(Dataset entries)
•••
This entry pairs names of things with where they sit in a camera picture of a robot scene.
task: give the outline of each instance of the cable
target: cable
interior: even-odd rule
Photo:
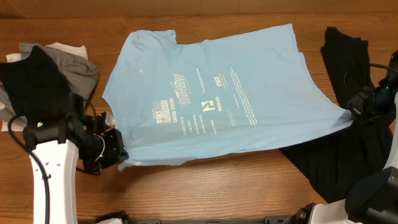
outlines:
[[[101,139],[102,139],[102,144],[103,144],[103,147],[102,147],[102,152],[101,152],[101,154],[96,158],[96,160],[95,161],[97,161],[99,158],[101,158],[102,157],[102,155],[104,154],[104,151],[105,151],[105,140],[104,140],[104,138],[102,138],[101,136],[99,136],[99,135],[96,135],[96,134],[94,134],[95,136],[98,136],[98,137],[100,137]]]
[[[49,178],[47,177],[47,173],[45,172],[44,166],[41,163],[41,161],[39,160],[39,158],[37,158],[37,156],[28,148],[26,148],[26,146],[21,142],[21,140],[19,140],[17,138],[17,136],[15,136],[14,131],[12,130],[12,123],[17,119],[21,117],[20,115],[15,115],[14,117],[12,117],[10,119],[10,121],[8,122],[8,133],[10,134],[10,136],[13,138],[13,140],[15,140],[15,142],[23,148],[23,150],[25,150],[32,158],[33,160],[37,163],[37,165],[39,166],[39,169],[43,175],[43,181],[44,181],[44,191],[45,191],[45,219],[44,219],[44,223],[45,224],[50,224],[50,187],[49,187]]]
[[[347,81],[347,77],[350,74],[351,74],[351,70],[349,69],[349,70],[347,70],[347,72],[343,76],[343,84],[344,84],[344,86],[346,87],[347,90],[349,90],[349,87],[348,87],[346,81]],[[356,81],[359,82],[360,85],[365,86],[365,83],[360,78],[358,78],[357,76],[355,76],[355,78],[356,78]]]
[[[385,65],[379,65],[379,64],[370,64],[370,66],[371,67],[376,67],[376,68],[384,68],[384,69],[387,69],[388,71],[391,71],[391,72],[395,72],[396,74],[398,74],[398,70],[396,70],[396,69],[394,69],[394,68],[391,68],[391,67],[388,67],[388,66],[385,66]]]
[[[90,101],[88,101],[88,100],[85,100],[86,102],[87,102],[87,104],[91,107],[91,109],[93,110],[93,113],[94,113],[94,134],[96,134],[96,132],[97,132],[97,114],[96,114],[96,111],[95,111],[95,109],[94,109],[94,106],[91,104],[91,102]]]
[[[98,165],[99,165],[99,170],[98,170],[98,172],[90,172],[90,171],[87,171],[87,170],[83,170],[83,169],[81,169],[81,168],[79,168],[79,167],[77,167],[76,166],[76,170],[77,171],[79,171],[79,172],[82,172],[82,173],[84,173],[84,174],[89,174],[89,175],[101,175],[102,174],[102,167],[101,167],[101,164],[98,162]]]

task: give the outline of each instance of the wooden surface
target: wooden surface
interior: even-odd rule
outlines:
[[[320,47],[328,26],[369,40],[372,63],[387,64],[398,49],[398,14],[268,14],[208,17],[0,20],[0,62],[18,51],[19,42],[81,46],[98,65],[93,97],[97,111],[109,110],[101,98],[123,42],[130,32],[175,29],[177,42],[190,44],[266,27],[293,23],[298,48],[317,86],[336,102]],[[372,68],[378,81],[385,71]],[[32,223],[33,180],[30,161],[8,133],[0,133],[0,223]],[[278,151],[191,161],[182,166],[104,170],[101,177],[77,173],[79,219],[126,210],[134,218],[260,218],[293,214],[324,200]]]
[[[398,12],[396,0],[0,0],[0,17]]]

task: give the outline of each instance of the white cloth
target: white cloth
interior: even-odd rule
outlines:
[[[46,47],[51,47],[54,49],[62,50],[64,52],[67,52],[67,53],[70,53],[73,55],[81,56],[88,60],[87,48],[85,46],[73,47],[73,46],[69,46],[66,44],[60,44],[60,43],[56,42],[54,44],[46,45]],[[21,53],[9,54],[6,56],[6,58],[7,58],[8,63],[17,62],[17,61],[21,60]],[[0,110],[3,110],[4,108],[5,108],[4,104],[2,104],[0,102]],[[8,122],[2,121],[1,131],[8,131],[7,125],[8,125]],[[13,131],[23,131],[24,128],[19,125],[13,124],[12,130]]]

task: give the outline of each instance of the light blue t-shirt
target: light blue t-shirt
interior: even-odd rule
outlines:
[[[189,45],[133,32],[103,98],[130,157],[120,169],[277,149],[352,122],[312,81],[291,24]]]

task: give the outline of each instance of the black cloth
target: black cloth
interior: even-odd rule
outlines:
[[[67,110],[70,88],[54,61],[38,46],[24,60],[0,63],[0,81],[16,115],[36,121]]]
[[[345,108],[364,85],[373,87],[368,42],[344,35],[335,27],[327,28],[325,37],[323,61],[337,101]],[[357,181],[382,170],[391,149],[389,125],[394,118],[354,121],[337,133],[280,150],[328,203],[336,202],[346,198]]]
•••
Set every record down again verbatim, without pictures.

This entry pairs names of things with where they sit in a camera picture of a robot scene.
task: give the outline of each instance of the cable
target: cable
interior: even-odd rule
Photo:
outlines:
[[[101,139],[102,139],[102,144],[103,144],[103,147],[102,147],[102,152],[101,152],[101,154],[96,158],[96,160],[95,161],[97,161],[99,158],[101,158],[102,157],[102,155],[104,154],[104,151],[105,151],[105,140],[104,140],[104,138],[102,138],[101,136],[99,136],[99,135],[96,135],[96,134],[94,134],[95,136],[98,136],[98,137],[100,137]]]
[[[49,178],[47,177],[47,173],[45,172],[44,166],[41,163],[41,161],[39,160],[39,158],[37,158],[37,156],[28,148],[26,148],[26,146],[21,142],[21,140],[19,140],[17,138],[17,136],[15,136],[14,131],[12,130],[12,123],[17,119],[21,117],[20,115],[15,115],[14,117],[12,117],[10,119],[10,121],[8,122],[8,133],[10,134],[10,136],[13,138],[13,140],[15,140],[15,142],[23,148],[23,150],[25,150],[32,158],[33,160],[37,163],[37,165],[39,166],[39,169],[43,175],[43,181],[44,181],[44,191],[45,191],[45,219],[44,219],[44,223],[45,224],[50,224],[50,187],[49,187]]]
[[[347,81],[347,77],[350,74],[351,74],[351,70],[349,69],[349,70],[347,70],[347,72],[343,76],[343,84],[344,84],[344,86],[346,87],[347,90],[349,90],[349,87],[348,87],[346,81]],[[356,81],[359,82],[360,85],[365,86],[365,83],[360,78],[358,78],[357,76],[355,76],[355,78],[356,78]]]
[[[385,65],[379,65],[379,64],[370,64],[370,66],[371,67],[376,67],[376,68],[384,68],[384,69],[387,69],[388,71],[391,71],[391,72],[395,72],[396,74],[398,74],[398,70],[396,70],[396,69],[394,69],[394,68],[391,68],[391,67],[388,67],[388,66],[385,66]]]
[[[90,101],[88,101],[88,100],[85,100],[86,102],[87,102],[87,104],[91,107],[91,109],[93,110],[93,113],[94,113],[94,134],[96,134],[96,132],[97,132],[97,114],[96,114],[96,111],[95,111],[95,109],[94,109],[94,106],[91,104],[91,102]]]
[[[98,165],[99,165],[99,170],[98,170],[98,172],[90,172],[90,171],[87,171],[87,170],[83,170],[83,169],[81,169],[81,168],[79,168],[79,167],[77,167],[76,166],[76,170],[77,171],[79,171],[79,172],[82,172],[82,173],[84,173],[84,174],[89,174],[89,175],[101,175],[102,174],[102,167],[101,167],[101,164],[98,162]]]

task: give the outline of each instance of the wooden surface
target: wooden surface
interior: even-odd rule
outlines:
[[[320,47],[328,26],[369,40],[372,63],[387,64],[398,49],[398,14],[268,14],[208,17],[0,20],[0,62],[18,51],[19,42],[81,46],[98,65],[93,97],[97,111],[109,110],[101,98],[123,42],[130,32],[175,29],[177,42],[190,44],[266,27],[293,23],[298,48],[317,86],[336,102]],[[372,68],[378,81],[385,71]],[[32,223],[33,180],[30,161],[8,133],[0,133],[0,223]],[[278,151],[191,161],[182,166],[104,170],[101,177],[77,173],[79,219],[126,210],[134,218],[260,218],[293,214],[324,200]]]
[[[398,12],[396,0],[0,0],[0,17]]]

task: give the outline of each instance of the white cloth
target: white cloth
interior: even-odd rule
outlines:
[[[46,47],[51,47],[54,49],[62,50],[64,52],[67,52],[67,53],[70,53],[73,55],[81,56],[88,60],[87,48],[85,46],[73,47],[73,46],[69,46],[66,44],[60,44],[60,43],[56,42],[54,44],[46,45]],[[21,53],[9,54],[6,56],[6,58],[7,58],[8,63],[17,62],[17,61],[21,60]],[[0,110],[3,110],[4,108],[5,108],[4,104],[2,104],[0,102]],[[8,122],[2,121],[1,131],[8,131],[7,125],[8,125]],[[13,131],[23,131],[24,128],[19,125],[13,124],[12,130]]]

task: give the outline of each instance of the light blue t-shirt
target: light blue t-shirt
interior: even-odd rule
outlines:
[[[189,45],[133,32],[103,98],[130,157],[120,169],[277,149],[352,122],[312,81],[291,24]]]

task: give the outline of each instance of the black cloth
target: black cloth
interior: even-odd rule
outlines:
[[[67,110],[70,88],[54,61],[38,46],[24,60],[0,63],[0,81],[16,115],[36,121]]]
[[[345,108],[364,85],[373,87],[368,42],[344,35],[335,27],[327,28],[325,37],[323,61],[337,101]],[[357,181],[382,170],[391,149],[389,125],[394,118],[354,121],[337,133],[280,150],[328,203],[336,202],[346,198]]]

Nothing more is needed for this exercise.